- What you will do: Could you write out the opening lines of the data, word for word, stopping after the line that contains "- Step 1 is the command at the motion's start"?

** Raw data follows **

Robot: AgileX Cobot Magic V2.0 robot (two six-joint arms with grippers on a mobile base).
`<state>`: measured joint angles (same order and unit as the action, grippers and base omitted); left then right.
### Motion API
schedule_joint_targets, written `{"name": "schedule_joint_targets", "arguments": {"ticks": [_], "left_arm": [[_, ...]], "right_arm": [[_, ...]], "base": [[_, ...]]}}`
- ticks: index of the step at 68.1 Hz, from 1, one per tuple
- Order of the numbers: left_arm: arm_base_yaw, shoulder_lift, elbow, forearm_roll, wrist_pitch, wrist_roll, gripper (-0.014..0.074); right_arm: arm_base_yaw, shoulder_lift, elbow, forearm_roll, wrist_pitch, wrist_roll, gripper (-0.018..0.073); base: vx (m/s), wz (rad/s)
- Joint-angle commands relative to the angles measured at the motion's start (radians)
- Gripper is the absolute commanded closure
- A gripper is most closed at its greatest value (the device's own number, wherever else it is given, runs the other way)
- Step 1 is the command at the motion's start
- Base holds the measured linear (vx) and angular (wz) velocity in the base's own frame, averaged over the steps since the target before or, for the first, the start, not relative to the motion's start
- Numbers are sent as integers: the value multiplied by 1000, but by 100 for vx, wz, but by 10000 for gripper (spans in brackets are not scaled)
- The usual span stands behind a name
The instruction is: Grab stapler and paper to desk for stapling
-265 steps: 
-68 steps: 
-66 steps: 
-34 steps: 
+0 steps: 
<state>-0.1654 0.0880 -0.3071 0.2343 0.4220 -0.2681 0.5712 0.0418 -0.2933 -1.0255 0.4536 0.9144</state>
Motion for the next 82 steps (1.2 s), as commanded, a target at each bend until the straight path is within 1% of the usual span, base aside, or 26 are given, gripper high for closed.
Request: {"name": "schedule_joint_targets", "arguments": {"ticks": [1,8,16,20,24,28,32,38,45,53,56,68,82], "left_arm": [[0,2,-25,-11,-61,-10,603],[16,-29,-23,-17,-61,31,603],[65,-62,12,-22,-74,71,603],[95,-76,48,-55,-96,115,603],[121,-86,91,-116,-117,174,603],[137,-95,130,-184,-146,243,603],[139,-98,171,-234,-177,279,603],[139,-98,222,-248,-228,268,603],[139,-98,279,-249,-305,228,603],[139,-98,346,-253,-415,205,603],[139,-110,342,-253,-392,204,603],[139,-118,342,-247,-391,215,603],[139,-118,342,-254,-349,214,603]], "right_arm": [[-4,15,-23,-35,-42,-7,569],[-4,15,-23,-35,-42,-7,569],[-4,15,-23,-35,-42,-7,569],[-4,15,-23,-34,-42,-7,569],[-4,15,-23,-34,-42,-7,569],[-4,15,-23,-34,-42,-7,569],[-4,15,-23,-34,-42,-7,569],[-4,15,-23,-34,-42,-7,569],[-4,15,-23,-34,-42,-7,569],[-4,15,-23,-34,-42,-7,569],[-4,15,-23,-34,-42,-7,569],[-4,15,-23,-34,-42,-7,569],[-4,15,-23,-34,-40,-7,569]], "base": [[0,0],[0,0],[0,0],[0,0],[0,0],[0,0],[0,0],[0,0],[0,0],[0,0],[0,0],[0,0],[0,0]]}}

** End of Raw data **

- Solution to this problem:
Robot: AgileX Cobot Magic V2.0 robot (two six-joint arms with grippers on a mobile base).
`<state>`: measured joint angles (same order and unit as the action, grippers and base omitted); left then right.
### Motion API
schedule_joint_targets, written `{"name": "schedule_joint_targets", "arguments": {"ticks": [_], "left_arm": [[_, ...]], "right_arm": [[_, ...]], "base": [[_, ...]]}}`
- ticks: index of the step at 68.1 Hz, from 1, one per tuple
- Order of the numbers: left_arm: arm_base_yaw, shoulder_lift, elbow, forearm_roll, wrist_pitch, wrist_roll, gripper (-0.014..0.074); right_arm: arm_base_yaw, shoulder_lift, elbow, forearm_roll, wrist_pitch, wrist_roll, gripper (-0.018..0.073); base: vx (m/s), wz (rad/s)
- Joint-angle commands relative to the angles measured at the motion's start (radians)
- Gripper is the absolute commanded closure
- A gripper is most closed at its greatest value (the device's own number, wherever else it is given, runs the other way)
- Step 1 is the command at the motion's start

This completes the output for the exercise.